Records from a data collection
>>>>
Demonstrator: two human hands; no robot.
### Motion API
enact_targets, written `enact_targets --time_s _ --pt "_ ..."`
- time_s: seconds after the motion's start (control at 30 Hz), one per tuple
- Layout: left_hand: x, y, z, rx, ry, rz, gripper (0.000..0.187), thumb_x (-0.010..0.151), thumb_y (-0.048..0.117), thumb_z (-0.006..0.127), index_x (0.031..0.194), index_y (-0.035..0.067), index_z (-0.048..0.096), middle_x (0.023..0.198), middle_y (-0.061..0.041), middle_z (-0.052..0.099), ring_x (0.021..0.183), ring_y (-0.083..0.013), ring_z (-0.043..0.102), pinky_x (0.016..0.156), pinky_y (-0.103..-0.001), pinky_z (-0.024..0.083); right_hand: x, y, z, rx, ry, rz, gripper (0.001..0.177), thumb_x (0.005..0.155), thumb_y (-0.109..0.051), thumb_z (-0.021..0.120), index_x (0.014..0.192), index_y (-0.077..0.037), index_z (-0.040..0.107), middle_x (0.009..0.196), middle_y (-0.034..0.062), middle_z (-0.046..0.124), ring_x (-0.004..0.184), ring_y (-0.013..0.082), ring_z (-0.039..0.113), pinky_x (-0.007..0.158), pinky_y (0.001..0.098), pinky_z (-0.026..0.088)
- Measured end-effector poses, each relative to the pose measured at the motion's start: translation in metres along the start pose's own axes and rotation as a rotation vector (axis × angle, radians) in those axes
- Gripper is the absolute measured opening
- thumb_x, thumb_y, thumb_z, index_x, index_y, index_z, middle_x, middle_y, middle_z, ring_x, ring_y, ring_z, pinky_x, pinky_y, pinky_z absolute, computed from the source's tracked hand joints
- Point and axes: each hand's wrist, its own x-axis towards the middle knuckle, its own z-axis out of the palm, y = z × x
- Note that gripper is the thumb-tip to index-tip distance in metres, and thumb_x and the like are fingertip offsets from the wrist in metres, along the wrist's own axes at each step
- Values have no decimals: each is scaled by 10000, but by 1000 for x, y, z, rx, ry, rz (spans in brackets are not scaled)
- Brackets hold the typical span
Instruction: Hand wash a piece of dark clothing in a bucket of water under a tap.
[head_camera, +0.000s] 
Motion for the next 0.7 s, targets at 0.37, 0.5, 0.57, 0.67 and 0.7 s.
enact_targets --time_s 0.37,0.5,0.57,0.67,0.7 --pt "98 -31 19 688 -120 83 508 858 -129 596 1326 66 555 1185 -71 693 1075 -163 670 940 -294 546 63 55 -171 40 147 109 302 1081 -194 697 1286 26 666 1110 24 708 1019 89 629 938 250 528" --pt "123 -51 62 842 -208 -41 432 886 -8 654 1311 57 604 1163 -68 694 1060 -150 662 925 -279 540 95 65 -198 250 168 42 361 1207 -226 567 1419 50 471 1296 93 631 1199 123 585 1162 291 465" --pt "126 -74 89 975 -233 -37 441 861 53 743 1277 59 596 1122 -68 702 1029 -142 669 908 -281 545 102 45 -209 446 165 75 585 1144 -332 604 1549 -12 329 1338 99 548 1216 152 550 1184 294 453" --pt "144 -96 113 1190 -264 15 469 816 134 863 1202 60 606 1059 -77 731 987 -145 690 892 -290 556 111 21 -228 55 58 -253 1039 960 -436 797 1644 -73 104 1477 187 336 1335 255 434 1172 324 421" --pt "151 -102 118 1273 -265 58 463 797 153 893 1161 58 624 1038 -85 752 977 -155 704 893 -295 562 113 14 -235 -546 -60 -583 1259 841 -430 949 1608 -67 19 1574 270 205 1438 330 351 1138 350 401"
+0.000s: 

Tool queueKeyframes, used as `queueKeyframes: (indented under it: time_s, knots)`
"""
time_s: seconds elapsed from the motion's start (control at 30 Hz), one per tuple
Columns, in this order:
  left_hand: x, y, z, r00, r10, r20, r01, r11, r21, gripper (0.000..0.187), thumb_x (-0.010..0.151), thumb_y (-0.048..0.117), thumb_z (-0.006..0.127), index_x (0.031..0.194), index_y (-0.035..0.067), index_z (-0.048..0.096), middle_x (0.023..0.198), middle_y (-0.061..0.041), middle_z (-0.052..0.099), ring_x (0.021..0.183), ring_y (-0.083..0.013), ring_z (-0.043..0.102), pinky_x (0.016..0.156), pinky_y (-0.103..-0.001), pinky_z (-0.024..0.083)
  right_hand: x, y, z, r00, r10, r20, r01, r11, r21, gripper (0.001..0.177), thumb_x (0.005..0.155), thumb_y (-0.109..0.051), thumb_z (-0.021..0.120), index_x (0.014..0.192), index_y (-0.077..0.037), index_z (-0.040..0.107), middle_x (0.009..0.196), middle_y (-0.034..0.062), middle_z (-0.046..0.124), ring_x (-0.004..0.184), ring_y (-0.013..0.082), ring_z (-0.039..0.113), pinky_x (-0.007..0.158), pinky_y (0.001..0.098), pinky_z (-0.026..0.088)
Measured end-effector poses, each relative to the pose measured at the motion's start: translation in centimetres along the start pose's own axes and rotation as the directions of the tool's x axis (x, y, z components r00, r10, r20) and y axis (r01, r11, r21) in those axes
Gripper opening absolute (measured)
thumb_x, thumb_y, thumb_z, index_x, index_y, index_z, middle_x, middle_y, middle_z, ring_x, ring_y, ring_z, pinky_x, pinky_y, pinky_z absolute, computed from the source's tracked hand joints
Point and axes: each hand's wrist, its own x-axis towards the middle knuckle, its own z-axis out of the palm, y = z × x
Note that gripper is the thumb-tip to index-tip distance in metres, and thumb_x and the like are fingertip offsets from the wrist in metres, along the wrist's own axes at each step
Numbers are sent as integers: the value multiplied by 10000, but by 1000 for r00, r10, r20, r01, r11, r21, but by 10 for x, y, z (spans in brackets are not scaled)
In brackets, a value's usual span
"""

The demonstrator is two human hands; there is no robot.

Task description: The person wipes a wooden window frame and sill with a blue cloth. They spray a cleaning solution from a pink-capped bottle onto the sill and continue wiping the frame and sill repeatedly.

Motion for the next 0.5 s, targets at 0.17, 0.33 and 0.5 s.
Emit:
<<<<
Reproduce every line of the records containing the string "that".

- Note that gripper is the thumb-tip to index-tip distance in metres, and thumb_x and the like are fingertip offsets from the wrist in metres, along the wrist's own axes at each step
Note that gripper is the thumb-tip to index-tip distance in metres, and thumb_x and the like are fingertip offsets from the wrist in metres, along the wrist's own axes at each step

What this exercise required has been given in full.